== WORK REQUIRED ==
Every line of the entries below from the one containing "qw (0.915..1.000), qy" to the one containing "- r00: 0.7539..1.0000", both ends included, must be written out exactly. No other line belongs in the answer.

== AVAILABLE DATA ==
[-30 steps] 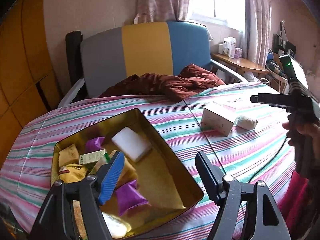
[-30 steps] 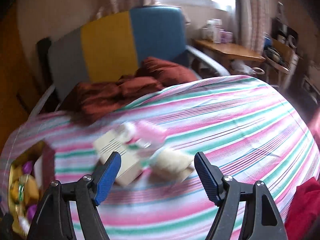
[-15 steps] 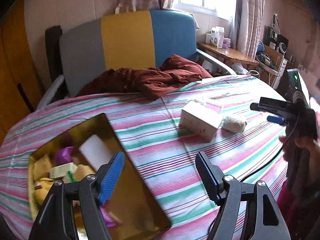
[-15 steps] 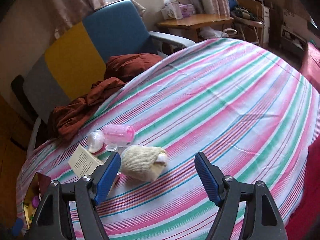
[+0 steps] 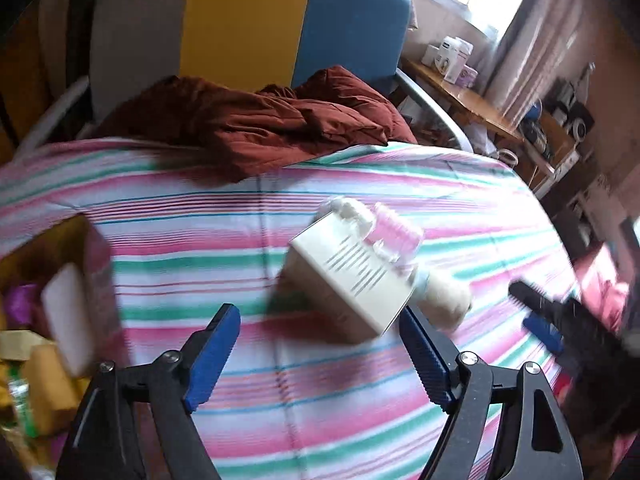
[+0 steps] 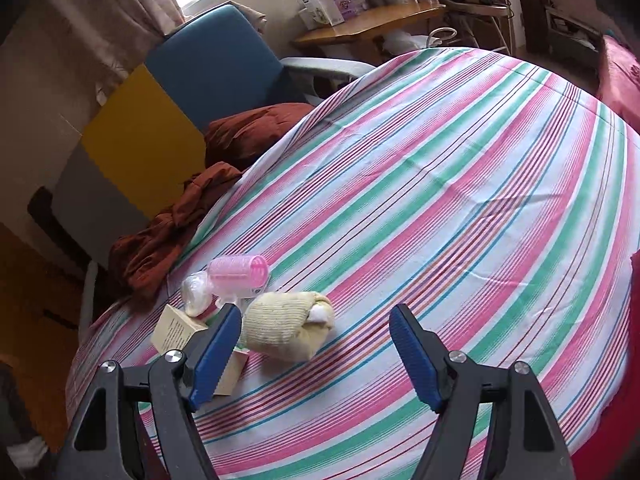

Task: Organize objects
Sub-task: 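Move both grippers toward the white box and pink roller, then grasp the white box with the left gripper while the right grasps the pink roller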

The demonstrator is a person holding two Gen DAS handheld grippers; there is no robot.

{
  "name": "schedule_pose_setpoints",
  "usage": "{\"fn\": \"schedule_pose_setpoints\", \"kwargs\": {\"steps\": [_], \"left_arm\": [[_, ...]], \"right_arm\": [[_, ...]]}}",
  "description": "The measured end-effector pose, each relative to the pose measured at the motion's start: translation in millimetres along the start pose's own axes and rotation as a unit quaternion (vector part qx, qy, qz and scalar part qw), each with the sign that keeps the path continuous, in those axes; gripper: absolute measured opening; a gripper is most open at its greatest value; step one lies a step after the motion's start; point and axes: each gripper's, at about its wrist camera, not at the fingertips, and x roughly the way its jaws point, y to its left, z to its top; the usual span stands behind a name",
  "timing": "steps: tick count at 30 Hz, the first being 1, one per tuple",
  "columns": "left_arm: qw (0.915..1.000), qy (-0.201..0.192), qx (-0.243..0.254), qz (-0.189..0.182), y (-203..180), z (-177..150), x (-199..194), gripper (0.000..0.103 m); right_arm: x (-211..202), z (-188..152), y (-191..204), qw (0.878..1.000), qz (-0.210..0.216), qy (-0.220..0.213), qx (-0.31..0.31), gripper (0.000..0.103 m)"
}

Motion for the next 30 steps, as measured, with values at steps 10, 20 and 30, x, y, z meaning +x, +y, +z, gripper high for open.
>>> {"fn": "schedule_pose_setpoints", "kwargs": {"steps": [10,20,30], "left_arm": [[0.9976,0.039,-0.054,0.023,-25.4,20.9,61.7,0.086],[0.9978,0.055,-0.031,0.019,-16.0,14.2,78.4,0.067],[0.9982,0.057,0.016,-0.010,-3.4,-35.9,24.7,0.053]], "right_arm": [[2.1,-1.2,4.5,1.000,0.016,0.010,-0.005,0.078],[5.7,-0.5,2.5,1.000,0.011,0.020,-0.006,0.078],[11.6,-1.8,5.8,0.999,-0.012,0.026,-0.022,0.078]]}}
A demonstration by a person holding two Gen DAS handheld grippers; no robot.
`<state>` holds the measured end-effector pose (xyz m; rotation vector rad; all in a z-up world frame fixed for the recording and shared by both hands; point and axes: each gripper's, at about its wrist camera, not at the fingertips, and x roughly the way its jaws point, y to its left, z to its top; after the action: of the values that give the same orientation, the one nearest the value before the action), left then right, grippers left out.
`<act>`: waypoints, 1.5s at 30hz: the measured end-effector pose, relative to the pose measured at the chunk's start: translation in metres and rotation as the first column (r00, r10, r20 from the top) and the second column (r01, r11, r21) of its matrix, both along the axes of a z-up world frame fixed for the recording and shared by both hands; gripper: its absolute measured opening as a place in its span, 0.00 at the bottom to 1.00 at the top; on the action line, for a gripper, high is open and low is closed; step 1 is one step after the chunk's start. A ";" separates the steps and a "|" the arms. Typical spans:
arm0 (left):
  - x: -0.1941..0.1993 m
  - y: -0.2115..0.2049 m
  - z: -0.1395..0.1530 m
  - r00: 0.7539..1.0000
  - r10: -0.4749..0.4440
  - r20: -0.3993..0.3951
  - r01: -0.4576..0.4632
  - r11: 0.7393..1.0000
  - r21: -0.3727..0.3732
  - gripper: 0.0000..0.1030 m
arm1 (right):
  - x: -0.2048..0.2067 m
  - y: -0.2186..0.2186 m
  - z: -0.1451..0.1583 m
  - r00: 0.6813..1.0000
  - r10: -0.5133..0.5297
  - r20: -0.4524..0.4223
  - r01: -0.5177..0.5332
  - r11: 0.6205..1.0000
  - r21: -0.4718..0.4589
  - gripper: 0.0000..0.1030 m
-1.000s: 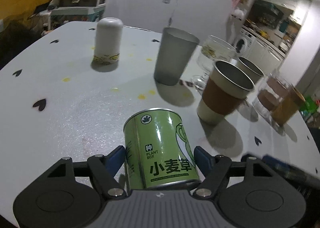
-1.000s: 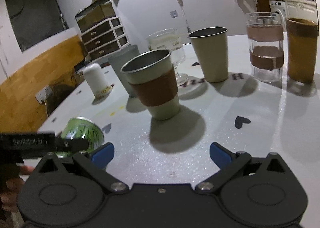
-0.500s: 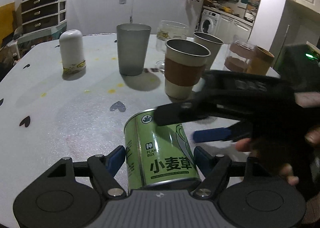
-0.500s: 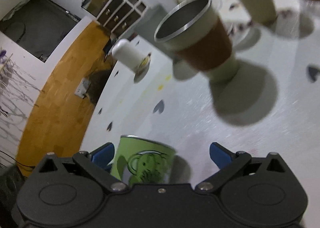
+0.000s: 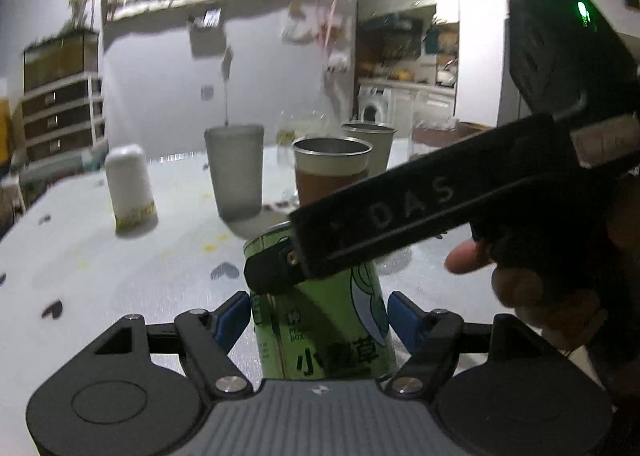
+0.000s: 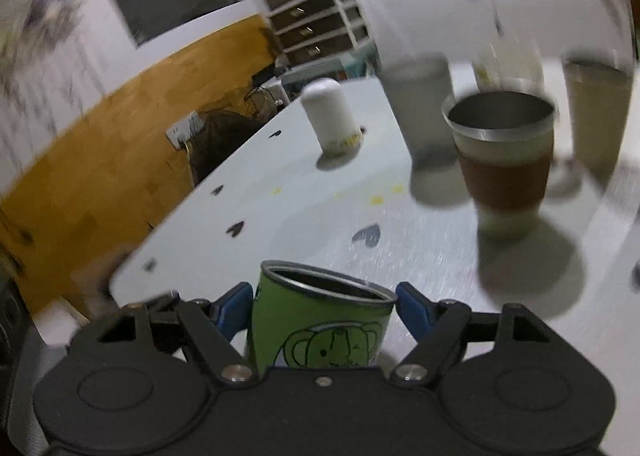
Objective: Flip cup upright
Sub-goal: 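Grasp the green can with the right gripper and tilt it upright, then carry the upright can with the right gripper and set it among the cups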
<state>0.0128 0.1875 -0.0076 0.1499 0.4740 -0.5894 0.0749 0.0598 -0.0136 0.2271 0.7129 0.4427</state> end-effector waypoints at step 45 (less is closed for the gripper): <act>-0.022 0.021 -0.035 0.999 0.026 0.033 -0.023 0.995 -0.099 0.92 | 0.052 -0.160 0.014 0.980 -0.187 0.069 0.200 0.925 -0.322 0.72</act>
<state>-0.0088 0.2080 -0.0425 0.0597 0.4121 -0.5845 0.1273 -0.0999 0.0004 -0.0255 0.7089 0.1342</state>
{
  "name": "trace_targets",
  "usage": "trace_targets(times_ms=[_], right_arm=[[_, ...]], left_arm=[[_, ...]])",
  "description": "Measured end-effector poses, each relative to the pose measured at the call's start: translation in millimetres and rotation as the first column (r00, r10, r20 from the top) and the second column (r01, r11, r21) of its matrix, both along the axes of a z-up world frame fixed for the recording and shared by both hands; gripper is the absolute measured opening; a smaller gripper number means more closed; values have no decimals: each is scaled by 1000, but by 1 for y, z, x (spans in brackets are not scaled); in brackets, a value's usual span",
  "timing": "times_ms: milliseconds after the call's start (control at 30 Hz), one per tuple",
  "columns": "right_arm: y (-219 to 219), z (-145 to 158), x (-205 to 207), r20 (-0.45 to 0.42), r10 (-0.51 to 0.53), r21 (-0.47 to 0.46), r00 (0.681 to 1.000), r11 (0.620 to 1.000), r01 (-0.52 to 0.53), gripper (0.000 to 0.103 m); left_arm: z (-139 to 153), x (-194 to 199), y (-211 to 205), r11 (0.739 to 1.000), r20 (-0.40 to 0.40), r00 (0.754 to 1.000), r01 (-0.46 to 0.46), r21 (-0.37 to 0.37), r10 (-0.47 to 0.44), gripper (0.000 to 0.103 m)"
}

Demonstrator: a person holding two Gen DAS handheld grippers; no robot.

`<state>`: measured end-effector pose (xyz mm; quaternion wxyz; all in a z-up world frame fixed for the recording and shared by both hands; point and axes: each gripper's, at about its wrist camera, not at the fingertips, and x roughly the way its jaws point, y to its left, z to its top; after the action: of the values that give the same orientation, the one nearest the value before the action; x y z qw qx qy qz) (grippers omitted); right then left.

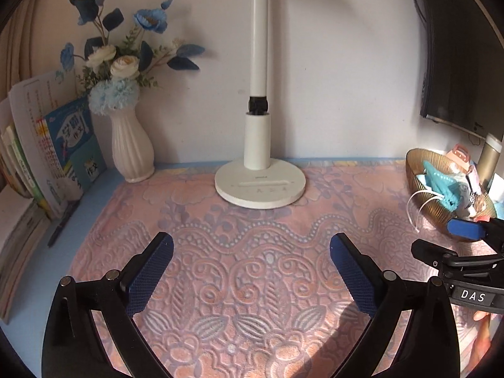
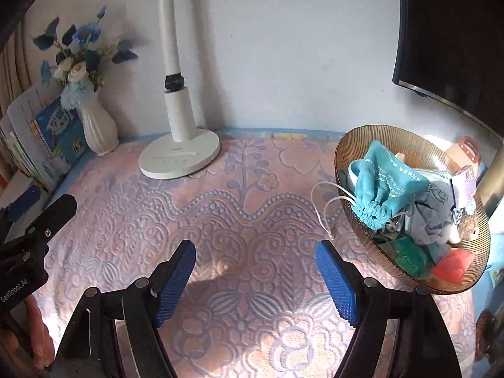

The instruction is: Organize soft objects

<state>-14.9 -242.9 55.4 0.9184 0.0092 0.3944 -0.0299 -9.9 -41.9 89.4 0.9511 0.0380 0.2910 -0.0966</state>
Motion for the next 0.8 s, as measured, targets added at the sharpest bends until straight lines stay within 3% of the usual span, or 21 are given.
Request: trace_targets(times_ms=[67, 167, 300, 400, 500, 633, 800], right_arm=[[4, -16, 4, -17, 17, -23, 1000, 1000, -17, 77], [0, -37, 8, -34, 28, 24, 999, 999, -27, 77], [4, -63, 9, -36, 27, 28, 999, 999, -26, 79], [9, -65, 9, -47, 15, -14, 999, 1000, -16, 81], [14, -60, 4, -6, 28, -41, 1000, 999, -28, 96], [24, -61, 4, -3, 56, -86, 998, 995, -56, 99], [25, -63, 6, -19, 57, -89, 998, 994, -59, 99]], left_arm=[[-24, 9, -4, 1000, -38, 999, -9, 9, 9, 100], [-49, 7, -9, 999, -27, 999, -24, 34, 25, 100], [-48, -1, -15, 997, 2, 1000, -3, 74, 2, 102], [-55, 9, -17, 996, -56, 998, 7, 87, -2, 102], [-59, 17, -9, 999, -104, 995, 6, 39, -2, 102], [-62, 24, 2, 1000, -148, 989, -19, -19, 16, 102], [-63, 23, 4, 999, -151, 988, -20, -32, 15, 102]])
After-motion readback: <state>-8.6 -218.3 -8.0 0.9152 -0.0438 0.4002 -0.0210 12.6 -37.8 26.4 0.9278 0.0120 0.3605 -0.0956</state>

== FINISHED TASK ==
  "columns": "left_arm: qw (0.915..1.000), qy (-0.201..0.192), qx (-0.243..0.254), qz (-0.189..0.182), y (-203..180), z (-177..150), x (-199..194), gripper (0.000..0.103 m); right_arm: x (-211..202), z (-188..152), y (-191..204), qw (0.878..1.000), qz (-0.210..0.216), qy (-0.220..0.213), qx (-0.31..0.31), gripper (0.000..0.103 m)"
}

Motion for the next 30 steps, as measured, with values at steps 10, 20 and 30, x, y, z meaning +x, +y, +z, gripper high for open.
>>> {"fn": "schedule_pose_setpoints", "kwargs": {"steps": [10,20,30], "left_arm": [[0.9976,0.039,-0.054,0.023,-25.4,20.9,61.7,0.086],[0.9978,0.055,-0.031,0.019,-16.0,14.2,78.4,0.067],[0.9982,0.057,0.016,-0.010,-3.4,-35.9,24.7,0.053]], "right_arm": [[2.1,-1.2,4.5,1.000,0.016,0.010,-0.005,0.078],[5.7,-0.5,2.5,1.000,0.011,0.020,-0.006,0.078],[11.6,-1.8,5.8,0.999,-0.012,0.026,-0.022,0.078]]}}
A demonstration by a person holding two Gen DAS handheld grippers; no robot.
`<state>` holds the measured end-effector pose (xyz m; rotation vector rad; all in a z-up world frame fixed for the recording and shared by both hands; point and axes: each gripper's, at about its wrist camera, not at the fingertips, and x roughly the way its jaws point, y to its left, z to its top; after the action: of the values that give the same orientation, the one nearest the value before the action), left then right, grippers left out.
`<act>`: waypoints, 1.5s at 30hz: the measured end-effector pose, relative to the pose measured at the chunk's start: translation in metres and rotation as the first column (r00, r10, r20 from the top) and the second column (r01, r11, r21) of its matrix, both along the axes of a z-up world frame fixed for the recording and shared by both hands; gripper: its absolute measured opening as a place in its span, 0.00 at the bottom to 1.00 at the top; on the action line, for a gripper, high is open and low is closed; step 1 is one step after the chunk's start. A ";" separates the steps and a "|" the arms. Typical spans:
arm0 (left):
  - x: -0.1941..0.1993 m
  - y: -0.2115..0.2049 m
  - z: -0.1395..0.1530 m
  - r00: 0.7539..1.0000

The answer has been given, and the exercise is complete.